Von ALEXANDER WABNIG
Die Situation der Frauen rückt der morgige Weltfrauentag in den Mittelpunkt. Die WOCHE bat drei junge Feldkirchnerinnen zum „runden Tisch“ über das Frausein.
„Die Rolle der Frau ist nicht mehr so wie früher“, eröffnet Kerstin Egger die Diskussionsrunde. „Aber gerade Österreich liegt noch weit hinten. Anderswo wird die Arbeit nach Leistung gezahlt, nicht nach Geschlecht“, ergänzt Jeanette Daniel. Vor allem Diskriminierungen machen den jungen Damen zu schaffen. „Das fängt bei Bewerbungsgesprächen an, wo man gefragt wird, ob man schwanger ist, oder es vorhat in nächster Zeit zu werden“, schildert Andrea Kuster persönliche Erfahrungen. Qualifikationen sind oft nicht das einzige Auswahlkriterium, sind sich alle drei sicher.

Dreifache Belastung
Das Mutterwerden ist überhaupt ein Thema, das gerade die jungen Frauen heute bewegt. „Mit 20 Jahren macht man sich schon Gedanken, wie Karriere und Kinder unter einen Hut zu bringen sind“, erklärt J. Daniel. Kopfzerbrechen bereitet die dreifache Belastung „Beruf-Kind-Haushalt“. „Frauen sollen kochen, putzen, sich um die Kinder kümmern und Geld verdienen“, so Kuster. „Die Aufgaben müssen gerechter verteilt werden“, nennt Egger Lösungen. Von der typischen Rollenverteilung Mann-Frau hält sie nichts: „Unsere Generation ist sehr selbstbewusst und unabhängig.“. Von einem schwachen Geschlecht also keine Spur.
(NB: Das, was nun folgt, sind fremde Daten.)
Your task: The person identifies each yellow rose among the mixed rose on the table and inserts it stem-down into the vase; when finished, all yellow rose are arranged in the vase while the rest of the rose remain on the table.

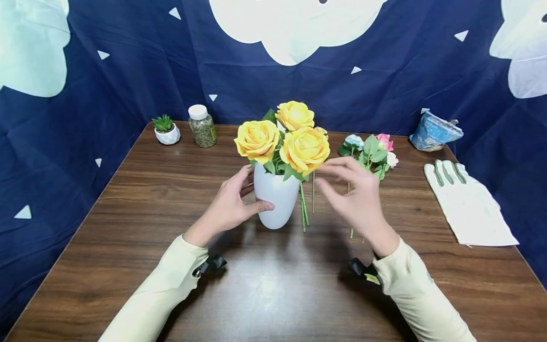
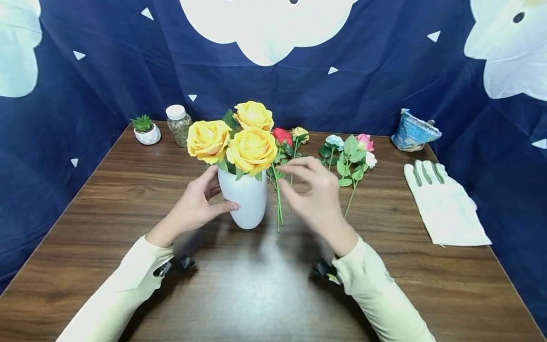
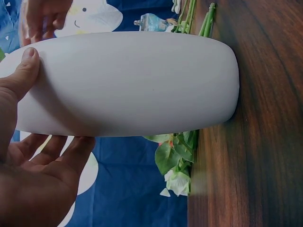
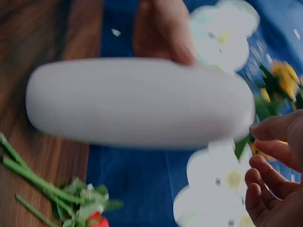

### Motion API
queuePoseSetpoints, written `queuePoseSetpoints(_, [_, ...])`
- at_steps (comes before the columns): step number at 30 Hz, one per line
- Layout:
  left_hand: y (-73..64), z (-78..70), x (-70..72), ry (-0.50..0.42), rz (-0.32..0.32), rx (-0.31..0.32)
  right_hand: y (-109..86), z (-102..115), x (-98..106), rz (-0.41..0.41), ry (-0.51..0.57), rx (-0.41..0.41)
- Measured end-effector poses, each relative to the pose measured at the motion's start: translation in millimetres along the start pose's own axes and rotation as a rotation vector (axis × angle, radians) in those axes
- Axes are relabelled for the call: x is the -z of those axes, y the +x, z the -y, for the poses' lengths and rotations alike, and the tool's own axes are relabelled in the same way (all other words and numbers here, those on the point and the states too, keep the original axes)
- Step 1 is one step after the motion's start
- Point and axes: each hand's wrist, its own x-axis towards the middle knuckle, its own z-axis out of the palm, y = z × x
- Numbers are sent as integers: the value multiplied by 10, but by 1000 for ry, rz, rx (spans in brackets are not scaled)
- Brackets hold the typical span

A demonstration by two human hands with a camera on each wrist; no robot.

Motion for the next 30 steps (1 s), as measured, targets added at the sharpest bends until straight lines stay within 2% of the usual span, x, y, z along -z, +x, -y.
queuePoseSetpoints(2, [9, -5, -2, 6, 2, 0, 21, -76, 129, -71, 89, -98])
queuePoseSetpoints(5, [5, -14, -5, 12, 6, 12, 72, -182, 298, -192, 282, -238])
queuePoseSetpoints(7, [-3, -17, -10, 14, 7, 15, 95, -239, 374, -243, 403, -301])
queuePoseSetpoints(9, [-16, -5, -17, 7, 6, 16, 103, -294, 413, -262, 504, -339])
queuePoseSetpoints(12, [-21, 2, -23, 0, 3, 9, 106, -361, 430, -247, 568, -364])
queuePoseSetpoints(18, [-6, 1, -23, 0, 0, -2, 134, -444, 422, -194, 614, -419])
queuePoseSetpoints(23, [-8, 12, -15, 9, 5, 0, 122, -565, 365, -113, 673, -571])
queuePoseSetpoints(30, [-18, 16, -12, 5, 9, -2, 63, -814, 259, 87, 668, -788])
Ganz im Gegenteil: „Wir fühlen uns zumindest gleich stark.“ Zum Abschluss ein Appell an die Männerwelt: „Mann sollte Frau respektieren und unterstützen.“

Es diskutierten
Jeanette Daniel
Geboren am: 15. März 1990
Beruf: Studentin
Hobbys: Tanzen, Lesen, Volleyball

Kerstin Egger
Geboren am: 22. April 1991
Beruf: Studentin
Hobbys: Tanzen und Tennis

Andrea Kuster
Geboren am: 28. April 1988
Beruf: Kellnerin
Hobbys: Lesen, Sport, Tanzen

Der Weltfrauentag jährt sich heuer in Österreich zum 101. Mal.
Die Idee kam aus den USA. Dort fand der erste Frauentag 1909 statt.
In Europa machte Clara Zetkin ihn populär.
Am 19. März 1911 wurde in Dänemark, Deutschland, Österreich-Ungarn und der Schweiz erstmals gefeiert.
Am 8. März 1917 streikten in Russland Arbeiter-, Soldaten- sowie Bauernfrauen und lösten die Februarrevolution aus.
Ihnen zu Ehren wurde der 8. März ein internationaler Gedenktag.
Ursprung könnte der Streik von Textilarbeiterinnen am 8. März 1857 in New York sein.
Der Weltfrauentag steht für den Kampf um Gleichberechtigung und die Unabhängigkeit der Frauen.